In particular, $V \otimes V$ would have eigenvalues $$\{ (-1)+(-1), (-1)+(1), (1)+(-1), (1)+(1) \} = \{ -2,0,0,2 \} = \{-2,0,2\} \cup \{0\}$$ so that $V\otimes V = V^{(2)} \oplus V^{(0)}$.
Symmetric Power
The $n$th symmetric power of $U$ has basis all multisets of size $n$ whose elements come from a basis of $U$. It is nice to write these as monomials, so that $u^3 v^2$ means the multiset with basis element $u$ repeated 3 times, and basis element $v$ repeated twice.
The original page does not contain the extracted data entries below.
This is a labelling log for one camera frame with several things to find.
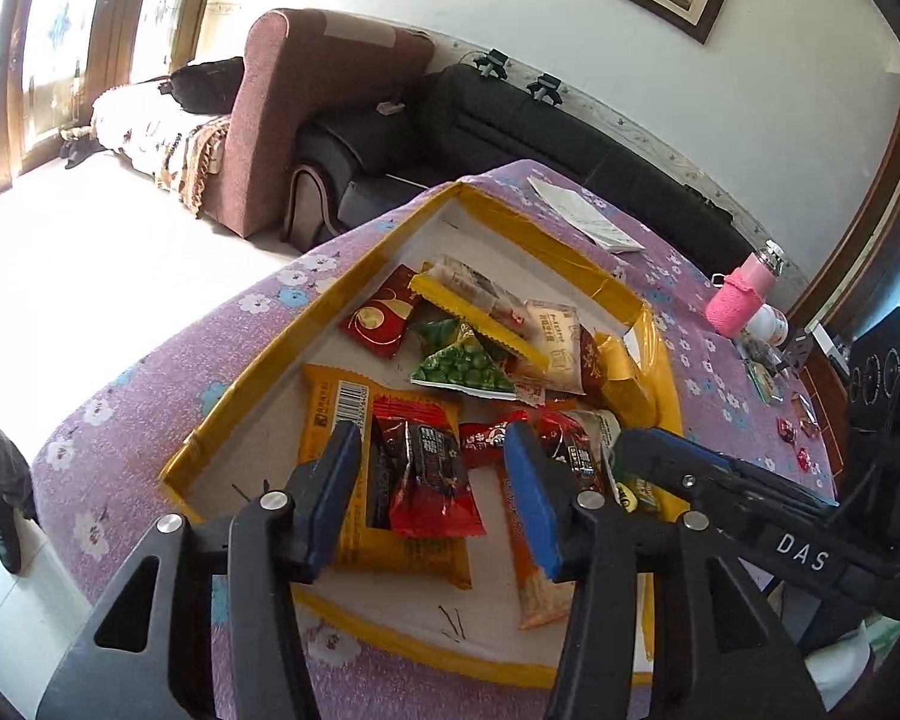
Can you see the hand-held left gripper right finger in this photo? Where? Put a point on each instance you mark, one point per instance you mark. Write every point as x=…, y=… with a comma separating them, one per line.
x=536, y=510

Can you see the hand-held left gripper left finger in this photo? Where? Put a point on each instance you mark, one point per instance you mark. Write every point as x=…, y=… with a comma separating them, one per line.
x=334, y=502

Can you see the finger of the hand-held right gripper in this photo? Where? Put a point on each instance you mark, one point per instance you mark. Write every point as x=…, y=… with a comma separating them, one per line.
x=667, y=450

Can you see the red black candy packet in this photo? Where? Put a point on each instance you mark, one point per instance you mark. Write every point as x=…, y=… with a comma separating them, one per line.
x=570, y=450
x=427, y=480

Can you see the mustard yellow snack packet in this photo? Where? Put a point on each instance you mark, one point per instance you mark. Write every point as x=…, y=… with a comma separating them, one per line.
x=626, y=386

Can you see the small red snack packet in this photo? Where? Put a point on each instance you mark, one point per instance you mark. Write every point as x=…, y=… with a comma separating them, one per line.
x=487, y=441

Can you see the orange cracker packet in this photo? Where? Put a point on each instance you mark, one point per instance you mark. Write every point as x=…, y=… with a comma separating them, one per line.
x=536, y=600

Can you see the yellow-orange barcode snack packet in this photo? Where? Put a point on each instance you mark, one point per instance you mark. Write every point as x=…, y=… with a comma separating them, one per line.
x=337, y=405

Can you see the yellow-edged cardboard box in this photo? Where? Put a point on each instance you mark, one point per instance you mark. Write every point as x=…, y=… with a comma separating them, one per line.
x=262, y=427

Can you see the dark red snack packet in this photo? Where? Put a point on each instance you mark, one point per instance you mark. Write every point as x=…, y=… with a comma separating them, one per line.
x=592, y=364

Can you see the clear biscuit packet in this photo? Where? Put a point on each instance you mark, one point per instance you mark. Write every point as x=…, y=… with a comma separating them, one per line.
x=555, y=341

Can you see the green pea packet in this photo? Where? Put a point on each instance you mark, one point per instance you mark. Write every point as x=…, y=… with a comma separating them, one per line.
x=461, y=371

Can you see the red gold swirl packet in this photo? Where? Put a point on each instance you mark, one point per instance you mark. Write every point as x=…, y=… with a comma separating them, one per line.
x=379, y=319

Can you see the small green snack packet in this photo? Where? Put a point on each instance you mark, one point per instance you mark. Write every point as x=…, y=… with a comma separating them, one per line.
x=435, y=331

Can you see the clear yellow-ended snack packet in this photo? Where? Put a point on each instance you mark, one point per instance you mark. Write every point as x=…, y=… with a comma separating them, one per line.
x=465, y=289

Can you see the round cracker packet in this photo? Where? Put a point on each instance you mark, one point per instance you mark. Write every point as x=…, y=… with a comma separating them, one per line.
x=763, y=382

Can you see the white jar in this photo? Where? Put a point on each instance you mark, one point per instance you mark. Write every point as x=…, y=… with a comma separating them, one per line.
x=769, y=326

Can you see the pink bottle with knitted sleeve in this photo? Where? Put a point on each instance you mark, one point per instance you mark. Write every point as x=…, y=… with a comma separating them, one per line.
x=735, y=300

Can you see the purple floral tablecloth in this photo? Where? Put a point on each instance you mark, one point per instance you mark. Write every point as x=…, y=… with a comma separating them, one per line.
x=142, y=390

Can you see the black speaker cabinet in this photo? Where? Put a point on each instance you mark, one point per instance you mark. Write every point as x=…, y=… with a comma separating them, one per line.
x=885, y=345

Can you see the white paper sheet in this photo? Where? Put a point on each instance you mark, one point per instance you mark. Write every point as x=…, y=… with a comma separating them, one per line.
x=585, y=214

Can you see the black sofa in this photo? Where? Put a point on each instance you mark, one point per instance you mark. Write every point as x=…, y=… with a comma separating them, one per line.
x=570, y=157

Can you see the black clamp device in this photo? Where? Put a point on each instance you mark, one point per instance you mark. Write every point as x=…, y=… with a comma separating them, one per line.
x=546, y=88
x=491, y=66

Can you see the brown armchair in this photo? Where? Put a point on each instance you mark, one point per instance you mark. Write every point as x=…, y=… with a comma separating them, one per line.
x=307, y=105

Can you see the patterned sofa blanket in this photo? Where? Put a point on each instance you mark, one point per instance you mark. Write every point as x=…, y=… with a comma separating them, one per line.
x=142, y=127

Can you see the black bag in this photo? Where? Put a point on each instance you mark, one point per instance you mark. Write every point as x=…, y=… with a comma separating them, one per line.
x=202, y=82

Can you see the wood-framed glass doors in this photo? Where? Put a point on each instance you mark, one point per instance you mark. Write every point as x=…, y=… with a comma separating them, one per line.
x=52, y=37

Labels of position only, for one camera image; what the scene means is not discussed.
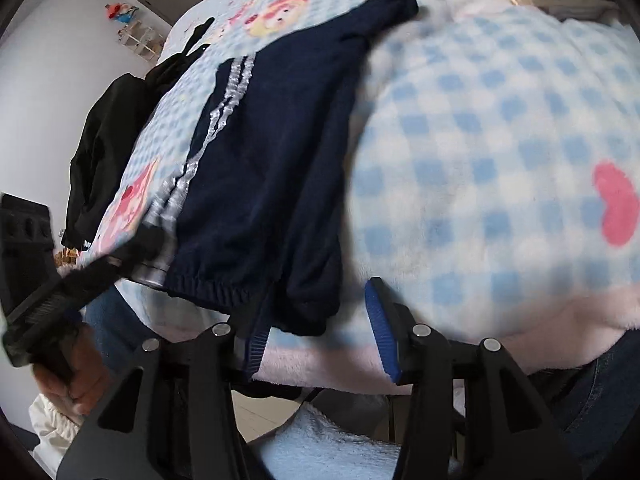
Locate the person's leg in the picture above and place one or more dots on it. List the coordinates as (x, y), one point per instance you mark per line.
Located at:
(117, 330)
(595, 400)

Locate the person's right leg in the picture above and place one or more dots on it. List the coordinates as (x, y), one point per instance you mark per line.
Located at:
(595, 400)

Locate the person's left leg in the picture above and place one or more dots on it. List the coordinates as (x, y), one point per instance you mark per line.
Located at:
(117, 330)

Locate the black tights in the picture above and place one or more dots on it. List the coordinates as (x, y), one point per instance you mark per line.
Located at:
(175, 65)

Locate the white rack shelf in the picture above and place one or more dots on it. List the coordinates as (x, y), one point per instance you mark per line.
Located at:
(142, 40)

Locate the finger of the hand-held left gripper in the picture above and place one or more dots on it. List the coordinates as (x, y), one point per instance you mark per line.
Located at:
(140, 250)

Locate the person's left hand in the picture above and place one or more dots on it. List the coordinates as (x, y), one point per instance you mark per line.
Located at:
(87, 380)

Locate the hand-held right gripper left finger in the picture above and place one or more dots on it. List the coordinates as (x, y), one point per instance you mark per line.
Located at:
(255, 350)

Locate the white fluffy cloth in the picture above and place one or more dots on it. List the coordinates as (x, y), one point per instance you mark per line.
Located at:
(320, 445)

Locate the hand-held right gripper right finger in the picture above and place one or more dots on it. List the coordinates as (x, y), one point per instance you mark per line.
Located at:
(382, 330)

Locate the blue checkered printed blanket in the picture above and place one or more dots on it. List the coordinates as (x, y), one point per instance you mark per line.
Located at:
(475, 160)

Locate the black jacket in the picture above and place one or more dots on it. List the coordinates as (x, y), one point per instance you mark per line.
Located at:
(105, 145)

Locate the colourful wall toy figure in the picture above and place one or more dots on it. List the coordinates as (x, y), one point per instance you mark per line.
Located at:
(120, 12)

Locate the navy striped pants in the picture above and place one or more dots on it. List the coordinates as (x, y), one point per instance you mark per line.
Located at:
(270, 150)
An element $G \in \mathfrak{sl}_2$ acts similarly on a product $uv$: $H(uv) = H(u)v + uH(v)$. This works a lot like a derivative, so that $H(u^3v^2) = 3u^2H(u) v^2 + 2u^3vH(v)$. If $u,v$ are eigenvectors of $H$ with eigenvalues $\alpha,\beta$, then $H(u^3v^2) = 3\alpha u^3v^2 + 2\beta u^3 v^2 = (3\alpha+2\beta) u^3 v^2$. In particular, the eigenvalues of $H$ on the $n$th symmetric power of $U$ are just the sums of size $n$ multisets of eigenvalues of $H$ on $U$.
$\newcommand{\Sym}{\operatorname{Sym}}$ For example, the symmetric cube of $V$ has eigenvalues $\{ (-1)+(-1)+(-1), (-1)+(-1)+(1), (-1)+(1)+(1), (1)+(1)+(1) \} = \{ -3,-1,1,3 \}$ and so $\Sym^3(V) = V^{(3)}$ named after the highest eigenvalue $3$. Similarly, $\Sym^2(\Sym^3(V))$ has eigenvalues sums of any pairs of eigenvalues of $\Sym^3(V)$, namely $$\{ (-3)+(-3), (-3)+(-1), (-3)+(1), (-3)+(3), (-1)+(-1), (-1)+(1), (-1)+(3), (1)+(1), (1)+(3), (3)+(3) \} = \{ -6, -4, -2, 0, -2, 0, 2, 2, 4, 6 \} = \{ -6,4,-2,0,2,4,6 \} \cup \{-2,0,2\}$$ so that $\Sym^2(\Sym^3(V)) \cong V^{(6)} \oplus V^{(2)}$.